The library comes with a number of re-usable template experiments for battery models. Several of these correspond to common lab tests that are typically performed with battery cells and packs. These are useful both for verifying the models and for correlating them with measurements from corresponding lab tests.

General information about re-usable experiment templates is found in the Electrification.Information.UsersGuide.BasicConcepts.ExperimentModels.

Experiments (templates and examples) for verifying battery packs are found here:
Electrification.Batteries.Experiments.Verification

The corresponding experiments for core models (single cell) are found here:
Electrification.Batteries.Core.Experiments

Furthermore, some of the example core models for specific cells also come with pre-configured verification experiments. e.g. Electrification.Batteries.Core.Examples.NCA.Experiments

For more information about a specific experiment, please refer to the separate documentation for that template model.

Open circuit

This is the simplest possible experiment, where the battery terminals are floating (perfectly isolated from each other). This can be useful as a first sanity check, to verify that the model can be simulated in isolation. It can also be used for evaluating open circuit voltage for a specific steady state condition, or evaluating self-discharge for a very long simulation time.

Use cases:

• Sanity check
• Verify open circuit voltage
• Verify self-discharge

Templates:

• Electrification.Batteries.Core.Experiments.Templates.OpenCircuit
• Electrification.Batteries.Experiments.Verification.Templates.OpenCircuit

Static discharge

The StaticDischarge experiment is the most common one, and used for characterizing a battery with a constant load current, over the whole state of charge range. This can be used for verifying the voltage characteristics and accumulated outputs (e.g. nominal energy). This is typically evaluated for different load currents and temperatures, and often provided in datasheets for battery cells.

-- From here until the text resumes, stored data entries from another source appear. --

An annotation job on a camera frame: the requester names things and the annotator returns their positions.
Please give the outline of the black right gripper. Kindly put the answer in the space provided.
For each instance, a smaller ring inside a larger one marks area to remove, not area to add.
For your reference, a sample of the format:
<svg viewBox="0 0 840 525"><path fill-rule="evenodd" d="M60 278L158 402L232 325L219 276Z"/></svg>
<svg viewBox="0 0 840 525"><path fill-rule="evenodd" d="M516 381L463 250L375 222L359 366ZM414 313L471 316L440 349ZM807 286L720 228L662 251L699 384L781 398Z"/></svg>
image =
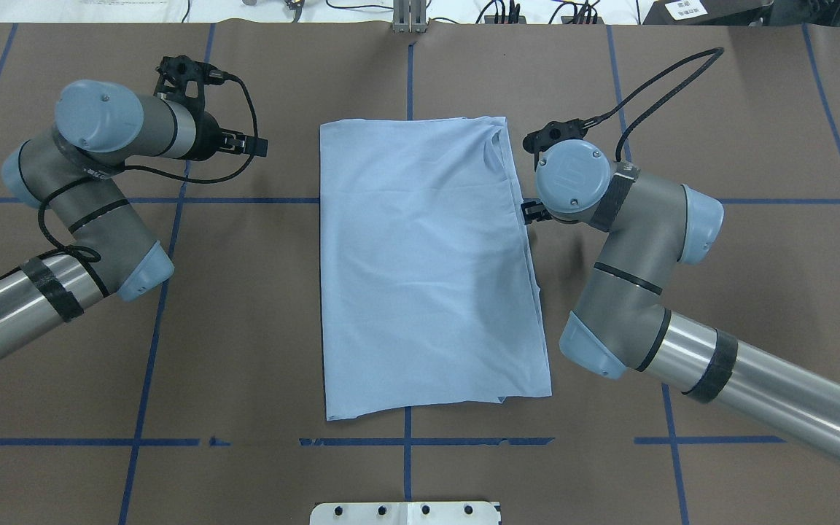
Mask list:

With this experiment, it is also possible to evaluate the continuous power (or current) capability, i.e. the maximum possible steady state power or current. The battery models provide these outputs at each state covered during the simulation.

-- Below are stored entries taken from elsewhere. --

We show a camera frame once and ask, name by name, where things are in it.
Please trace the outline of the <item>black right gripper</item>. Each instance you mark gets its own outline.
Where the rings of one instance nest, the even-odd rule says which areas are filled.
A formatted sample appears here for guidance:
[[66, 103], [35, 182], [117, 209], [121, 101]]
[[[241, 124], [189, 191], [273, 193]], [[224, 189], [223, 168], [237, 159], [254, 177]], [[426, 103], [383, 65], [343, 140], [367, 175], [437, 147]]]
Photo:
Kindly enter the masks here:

This experiment is useful for verifying the nominal output of the battery. This corresponds to the accumulated charge and energy, as well as average voltage, when battery is discharged with a specific nominal current. The accumulated outputs are calculated with the nominal block, and evaluated as the final accumulated values at the end of the experiment. Note that the accumulated output energy is the product of accumulated charge and average output voltage:
accumulated energy = accumulated charge x average voltage

Note that there exist different definitions of "nominal voltage". Here, this is defined as the average voltage under for a nominal discharge current.

Use cases:

• Verify voltage characteristics for a constant discharge current.
• Verify accumulated capacity or energy for a specific load current.
• Verify static discharge characteristics at specific temperatures.
• Verify static power capability for the full state of charge range.

Templates:

• Electrification.Batteries.Core.Experiments.Templates.StaticDischarge
• Electrification.Batteries.Experiments.Verification.Templates.StaticDischarge

Single current pulse

Batteries are commonly characterized in the lab with an HPPC (Hybrid Pulse Power Characterization) test, for determining dynamic power capability and parametrizing the impedance of models, over the full range of operation. These lab tests are very long due to slow discharge sections and resting time between pulses. This makes it more practical to focus on a single pulse section when verifying the model.

The SinglePulse experiment can be used for evaluating the dynamic response of the model for a single discharge or charge pulse. The experiment is simulated for a specific initial SoC and temperature, and is repeated to cover a range of states.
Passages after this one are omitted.